INSTRUCTIONS FOR THE TASK —
The lines wanted run from the first one below through the one with "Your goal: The". Return them exactly.

GIVEN MATERIAL —
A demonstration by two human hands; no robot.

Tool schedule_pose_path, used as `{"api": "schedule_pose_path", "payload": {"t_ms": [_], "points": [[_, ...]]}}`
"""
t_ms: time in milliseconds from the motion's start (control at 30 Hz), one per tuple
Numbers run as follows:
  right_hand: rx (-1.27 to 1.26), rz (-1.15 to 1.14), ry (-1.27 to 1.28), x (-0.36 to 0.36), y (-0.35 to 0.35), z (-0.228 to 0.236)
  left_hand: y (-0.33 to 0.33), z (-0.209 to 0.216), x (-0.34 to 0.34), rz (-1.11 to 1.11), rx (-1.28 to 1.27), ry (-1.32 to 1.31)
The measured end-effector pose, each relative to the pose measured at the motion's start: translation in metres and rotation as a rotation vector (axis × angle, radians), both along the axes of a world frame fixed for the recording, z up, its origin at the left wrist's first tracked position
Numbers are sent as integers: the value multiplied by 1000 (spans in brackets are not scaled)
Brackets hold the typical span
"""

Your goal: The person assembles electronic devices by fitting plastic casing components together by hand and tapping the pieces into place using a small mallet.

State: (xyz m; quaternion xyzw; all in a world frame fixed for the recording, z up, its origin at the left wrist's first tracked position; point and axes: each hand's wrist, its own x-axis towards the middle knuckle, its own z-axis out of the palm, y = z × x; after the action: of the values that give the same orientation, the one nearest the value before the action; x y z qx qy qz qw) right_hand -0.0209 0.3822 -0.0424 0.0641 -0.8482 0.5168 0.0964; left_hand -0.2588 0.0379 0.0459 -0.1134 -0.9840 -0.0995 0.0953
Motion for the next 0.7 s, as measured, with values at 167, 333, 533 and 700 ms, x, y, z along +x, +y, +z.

EXERCISE ANSWER —
A demonstration by two human hands; no robot.

Tool schedule_pose_path, used as `{"api": "schedule_pose_path", "payload": {"t_ms": [_], "points": [[_, ...]]}}`
"""
t_ms: time in milliseconds from the motion's start (control at 30 Hz), one per tuple
Numbers run as follows:
  right_hand: rx (-1.27 to 1.26), rz (-1.15 to 1.14), ry (-1.27 to 1.28), x (-0.36 to 0.36), y (-0.35 to 0.35), z (-0.228 to 0.236)
  left_hand: y (-0.33 to 0.33), z (-0.209 to 0.216), x (-0.34 to 0.34), rz (-1.11 to 1.11), rx (-1.28 to 1.27), ry (-1.32 to 1.31)
The measured end-effector pose, each relative to the pose measured at the motion's start: translation in metres and rotation as a rotation vector (axis × angle, radians), both along the axes of a world frame fixed for the recording, z up, its origin at the left wrist's first tracked position
Numbers are sent as integers: the value multiplied by 1000 (spans in brackets are not scaled)
Brackets hold the typical span
"""

Your goal: The person assembles electronic devices by fitting plastic casing components together by hand and tapping the pieces into place using a small mallet.

Work on this exercise is complete, and nothing remains.